Their invention was designed to attach to the conveyor belt at a supermarket’s checkout. Items would go through the sanitizer where they would be belted with ultraviolet light rays, killing any germs.
The students came up with their idea at the height of the pandemic, so there was a timely need for such an invention.
“People were trying to sanitize Amazon packages,” Kayla says. “You would go to Walmart and touch the same things others did. It was really scary. We came up with the idea that if there was a quick way to make the groceries clean, people wouldn’t have to worry as much.”
The students’ work was typical for those involved in DiscoverSTEM, a program that encourages innovative ideas from young people between the ages of 10 and 18.

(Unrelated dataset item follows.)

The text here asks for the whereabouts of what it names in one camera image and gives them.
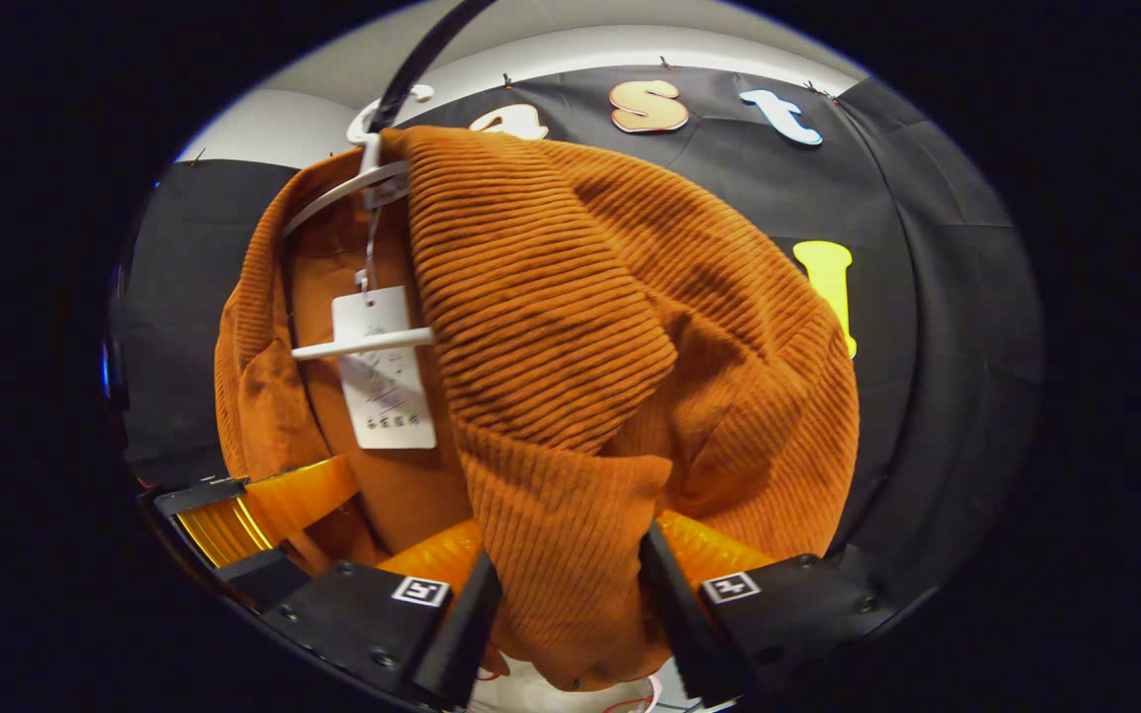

But their next lesson was that the world of inventions can work slowly. Kayla and the others applied for a patent and waited. Then they waited some more. As the years passed, the group went their separate ways, following different life paths, but still tethered together by the memory of their invention and the hope for official patent recognition.
One day, Kayla, who plays the viola, was in her high school orchestra room when her phone showed she had a call from Mirza Faizan, her mentor and the co-founder of DiscoverSTEM Faizan had good news. The U.S. Patent Office had awarded Kayla, now 17, and the other grocery-sanitizer inventors their long-awaited patent.
“I was so happy, so excited,” she says.
Today, Kayla, who graduated high school a year early, is majoring in computer information systems and technology at the University of Texas at Dallas. Majoring in something connected to one of the STEM fields – science, technology, engineering, and math – seems like a natural career path for her now, but prior to participating in DiscoverSTEM she wasn’t sure what direction her future might take.
“I had no proper answer to the question, ‘What do you want to do when you grow up?’ “ she says.
That began to change when Kayla was in seventh grade and DiscoverSTEM entered her life. She was at a science fair with her mother, who struck up a conversation with Faizan, an aerospace scientist and serial inventor who had launched DiscoverSTEM a few years earlier. The next thing Kayla knew she was interviewing for a spot in the program and taking a test that assessed her creativity, abstract thinking, and other traits.
Kayla is among a growing number of girls who are choosing STEM careers. Although women still make up a smaller percentage than men of the overall number of people working in STEM, their share of the STEM workforce is growing at a faster rate, according to the U.S. National Science Foundation.
As an example, the foundation reports that the number of women in the STEM workforce increased by 31% from 2011 to 2021, while the number of men grew by 15% in the same period.
Not long ago, the University of Texas at Dallas held a meeting about cybersecurity that was specifically aimed at women whose career trajectories are in computers. Kayla and about 20 to 30 other female students attended.
“It was really interesting seeing so many girls in one room with a shared interest in cybersecurity,” she says.
Kayla has advice for other girls who are intrigued by STEM fields but aren’t sure if that’s what’s right for them.
“I'd say they have to listen to themselves and they really have to know what speaks to them,” Kayla says. “You can't let anyone else tell you what to do with your life.”
But plenty of people are happy to offer unsolicited advice, Kayla says, even if you were to ask 10 people for advice there is a good chance you will get 10 different answers.
“No one told me to pursue a degree in tech, it was just something that spoke to me,” she says. “So far I've been happy with it and I'm glad that I'm not doing what anyone else told me that I should do.”
Kayla is also glad about the opportunities DiscoverSTEM gave her.
“I think the hope of DiscoverSTEM is that there will be more kids like me who are young and who end up getting taught to invent things,” she says. “Mr. Faisan was presenting to a group just a couple of weeks ago and one thing he mentioned is kids have lots of ideas. Kids are very creative. The goal of DiscoverSTEM is to take those ideas and give them some structure to turn them into something.
“I had a lot of good luck in getting here and I think the hope is to give more kids that same lucky opportunity.”